WHAT THE TASK REQUIRES: Return each line of the listing that has the word "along" in it.

Segment Start: THE DATA

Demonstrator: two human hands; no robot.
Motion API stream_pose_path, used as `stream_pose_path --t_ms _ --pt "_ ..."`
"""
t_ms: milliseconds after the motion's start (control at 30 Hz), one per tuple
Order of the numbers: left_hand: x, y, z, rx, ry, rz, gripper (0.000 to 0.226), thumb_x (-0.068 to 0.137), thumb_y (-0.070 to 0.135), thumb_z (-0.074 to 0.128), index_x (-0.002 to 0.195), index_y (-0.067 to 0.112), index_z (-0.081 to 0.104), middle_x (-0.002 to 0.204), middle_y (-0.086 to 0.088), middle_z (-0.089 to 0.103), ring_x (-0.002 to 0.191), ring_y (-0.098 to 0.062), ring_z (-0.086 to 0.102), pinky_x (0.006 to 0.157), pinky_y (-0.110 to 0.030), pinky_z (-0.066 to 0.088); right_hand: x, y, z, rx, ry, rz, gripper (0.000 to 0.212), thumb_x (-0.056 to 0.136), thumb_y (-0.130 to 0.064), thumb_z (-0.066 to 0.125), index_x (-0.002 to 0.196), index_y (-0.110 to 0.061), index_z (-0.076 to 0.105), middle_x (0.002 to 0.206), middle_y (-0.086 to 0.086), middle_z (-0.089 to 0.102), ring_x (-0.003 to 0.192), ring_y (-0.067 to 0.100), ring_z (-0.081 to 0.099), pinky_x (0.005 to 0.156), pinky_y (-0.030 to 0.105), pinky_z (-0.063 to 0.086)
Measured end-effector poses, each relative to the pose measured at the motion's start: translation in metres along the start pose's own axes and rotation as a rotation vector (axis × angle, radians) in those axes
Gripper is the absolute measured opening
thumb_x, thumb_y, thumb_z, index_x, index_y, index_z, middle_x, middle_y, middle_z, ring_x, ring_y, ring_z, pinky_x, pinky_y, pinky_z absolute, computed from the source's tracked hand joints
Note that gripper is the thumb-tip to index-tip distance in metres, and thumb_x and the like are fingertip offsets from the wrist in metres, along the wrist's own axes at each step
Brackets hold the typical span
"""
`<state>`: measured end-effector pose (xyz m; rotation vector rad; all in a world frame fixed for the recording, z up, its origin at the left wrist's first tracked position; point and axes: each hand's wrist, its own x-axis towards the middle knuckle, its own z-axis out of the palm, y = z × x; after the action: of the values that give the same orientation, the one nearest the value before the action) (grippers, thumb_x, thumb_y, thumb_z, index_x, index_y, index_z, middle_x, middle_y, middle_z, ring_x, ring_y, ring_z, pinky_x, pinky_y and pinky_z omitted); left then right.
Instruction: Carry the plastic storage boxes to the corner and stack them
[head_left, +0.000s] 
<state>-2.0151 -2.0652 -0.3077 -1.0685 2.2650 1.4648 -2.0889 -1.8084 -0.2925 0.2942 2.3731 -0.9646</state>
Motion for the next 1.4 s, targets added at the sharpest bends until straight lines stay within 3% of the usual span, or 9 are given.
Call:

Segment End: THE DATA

EXERCISE SOLUTION:
Measured end-effector poses, each relative to the pose measured at the motion's start: translation in metres along the start pose's own axes and rotation as a rotation vector (axis × angle, radians) in those axes
Note that gripper is the thumb-tip to index-tip distance in metres, and thumb_x and the like are fingertip offsets from the wrist in metres, along the wrist's own axes at each step

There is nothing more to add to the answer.